La danse menée par ses mains, alors qu'il s'explique, se défend, argumente, semble tantôt tenir de la valse, tantôt de la danse contemporaine.  Ses propos d'abord hésitants s'affirment. Sa voix se met à courir alors qu'elle tâtonnait sans bien savoir où aller.

La foulée reste cependant à travailler. Il sera un jour membre de jury, j'en suis sûre.

 

Viennent les interventions des autres membres du jury.

L'un d'entre eux se lance dans un discours véhément - comme si son faciès dur ne suffisait pas à le rendre désagréable - mais sa prestation laisse à désirer : ses critiques sont grossièrement placées, il trébuche au lieu de laisser place à de jolies envolées.

 

Le Professeur Emérite,  en revanche, nous fait la démonstration de son grand âge et de toute son expérience. Le bonhomme, à son entrée par la porte, entrée décrite sommairement plus haut, ne payait pas de mine : homme au dos voûté, prestance a minima, il se révèle à sa prise de parole être un fabuleux orateur. Il place ses critiques habilement, lance ses éloges discrètement,  réveille un public somnolent et puis, nous interpelle, sa maman et moi, sans le savoir, en laissant tomber un “Votre scelleur a patiné un peu. Il y a quelques fautes d'orthographe”. Nous étions pourtant deux.  

 

J'étais si fatiguée à l'époque où j'ai commencé à corriger, cela ne m'excuse en rien mais je me souviens. Sa maman a, en ce jour, les traits tirés, je me demande si elle aussi était fatiguée quand elle corrigeait ; aujourd'hui, elle l'est. Elle s'est d'ailleurs assoupie un bref instant.

 

Et c'est la thèse qui circulait, énorme pavé, qui, en tombant - je ne saurais dire qui l'a faite tomber -, l'a secouée. La thèse choit ; le joli visage de sa maman se remet droit.

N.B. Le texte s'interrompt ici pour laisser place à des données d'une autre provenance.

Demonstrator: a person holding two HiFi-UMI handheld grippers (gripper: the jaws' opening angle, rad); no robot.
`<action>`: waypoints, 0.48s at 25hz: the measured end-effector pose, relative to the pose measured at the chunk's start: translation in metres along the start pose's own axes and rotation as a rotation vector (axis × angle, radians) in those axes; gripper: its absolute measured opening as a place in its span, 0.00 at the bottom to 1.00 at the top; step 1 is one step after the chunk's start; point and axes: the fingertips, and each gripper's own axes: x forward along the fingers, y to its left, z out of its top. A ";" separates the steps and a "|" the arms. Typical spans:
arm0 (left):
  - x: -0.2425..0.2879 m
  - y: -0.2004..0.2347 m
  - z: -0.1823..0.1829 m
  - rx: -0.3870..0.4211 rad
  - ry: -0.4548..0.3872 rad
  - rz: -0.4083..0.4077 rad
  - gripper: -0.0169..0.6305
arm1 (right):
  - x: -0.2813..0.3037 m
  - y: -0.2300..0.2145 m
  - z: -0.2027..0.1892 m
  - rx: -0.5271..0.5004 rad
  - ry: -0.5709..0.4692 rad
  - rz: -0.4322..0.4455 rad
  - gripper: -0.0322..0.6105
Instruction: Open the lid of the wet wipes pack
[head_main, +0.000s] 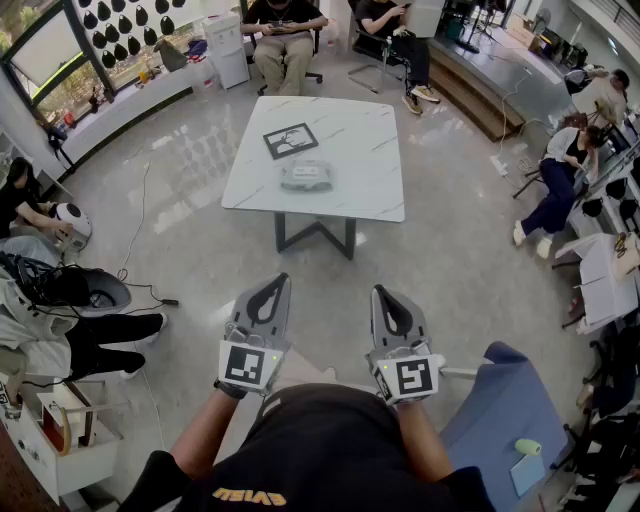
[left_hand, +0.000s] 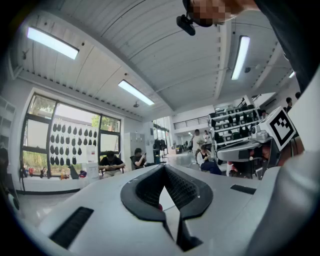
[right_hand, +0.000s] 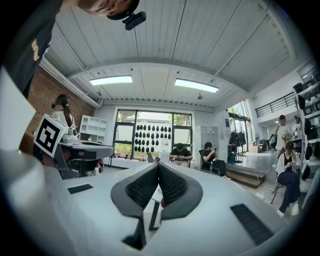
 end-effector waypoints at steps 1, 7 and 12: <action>0.000 0.001 0.001 0.000 -0.001 0.000 0.05 | 0.000 0.000 -0.001 0.008 0.001 -0.003 0.05; -0.005 0.001 0.003 -0.002 0.010 0.005 0.05 | -0.008 0.004 -0.010 0.074 -0.002 -0.018 0.05; 0.000 -0.003 0.003 0.019 0.020 -0.021 0.05 | -0.012 0.000 -0.014 0.084 -0.011 -0.043 0.05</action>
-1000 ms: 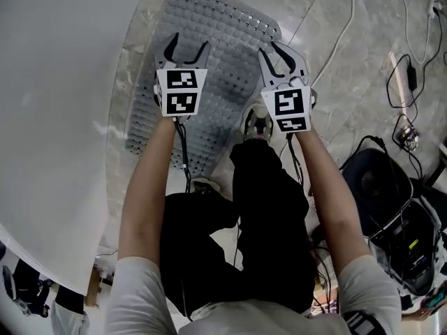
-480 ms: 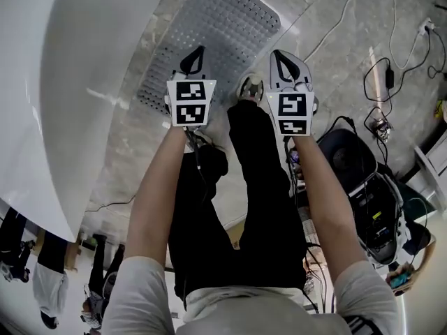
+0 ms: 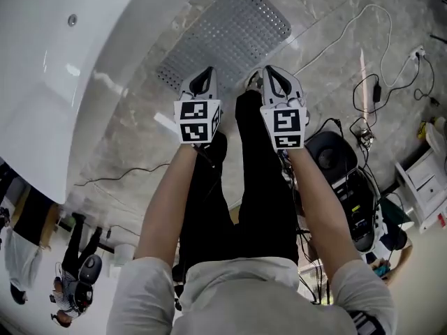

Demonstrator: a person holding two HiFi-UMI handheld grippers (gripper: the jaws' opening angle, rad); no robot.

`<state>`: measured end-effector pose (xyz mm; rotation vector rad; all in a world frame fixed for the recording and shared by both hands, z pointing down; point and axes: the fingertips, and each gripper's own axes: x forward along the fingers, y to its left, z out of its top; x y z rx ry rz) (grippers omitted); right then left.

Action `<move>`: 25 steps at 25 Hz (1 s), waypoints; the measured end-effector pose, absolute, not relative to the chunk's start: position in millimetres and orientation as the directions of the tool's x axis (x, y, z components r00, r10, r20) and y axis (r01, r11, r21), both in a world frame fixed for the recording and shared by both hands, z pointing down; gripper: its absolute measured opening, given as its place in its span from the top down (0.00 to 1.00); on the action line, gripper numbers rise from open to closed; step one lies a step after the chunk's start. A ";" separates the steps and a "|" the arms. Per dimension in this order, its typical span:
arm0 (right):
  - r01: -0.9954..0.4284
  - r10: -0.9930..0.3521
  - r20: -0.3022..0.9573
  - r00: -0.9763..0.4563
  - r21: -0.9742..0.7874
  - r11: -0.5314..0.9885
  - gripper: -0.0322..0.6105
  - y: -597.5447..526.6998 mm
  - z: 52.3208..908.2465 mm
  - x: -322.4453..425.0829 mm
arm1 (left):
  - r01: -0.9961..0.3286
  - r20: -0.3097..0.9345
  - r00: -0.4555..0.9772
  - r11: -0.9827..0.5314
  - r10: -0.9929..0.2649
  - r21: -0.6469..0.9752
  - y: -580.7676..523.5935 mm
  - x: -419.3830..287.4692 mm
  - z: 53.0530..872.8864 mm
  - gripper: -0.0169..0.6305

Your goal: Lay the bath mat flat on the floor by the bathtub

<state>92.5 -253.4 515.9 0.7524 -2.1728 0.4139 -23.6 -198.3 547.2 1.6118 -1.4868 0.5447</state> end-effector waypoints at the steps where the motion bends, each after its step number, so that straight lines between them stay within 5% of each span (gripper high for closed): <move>1: -0.629 -0.374 0.768 -0.520 -0.048 0.776 0.94 -245.3 504.6 89.2 | -0.952 0.789 0.180 0.098 -0.588 0.290 -186.4 -32.1 533.6 0.95; 7: -0.558 -0.320 0.759 -0.566 -0.068 0.827 0.94 -187.7 436.3 65.3 | -0.927 0.791 0.040 0.273 -0.611 0.258 -107.6 -67.6 452.8 0.95; 25: -0.450 -0.383 0.524 -0.761 0.000 0.893 0.94 -50.6 165.0 -15.9 | -0.944 0.546 -0.180 0.300 -0.818 0.138 31.7 -118.8 188.7 0.95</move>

Tel un mouvement de balancier, un fil de polichinelle mais il s'agit du lien maternel.

 

Je ne sais plus à quoi la phrase que je vais citer se référait ; cette phrase dit juste : « Tant de choses y mènent dans votre thèse”.

Et je pense à cet hymen thésardien que mon ami vient de perdre.

 

Le voilà proclamé Docteur de l'Université de Strasbourg. 

 

Sa maman, celle qui l'a porté et corrigé, doit être sacrément fière.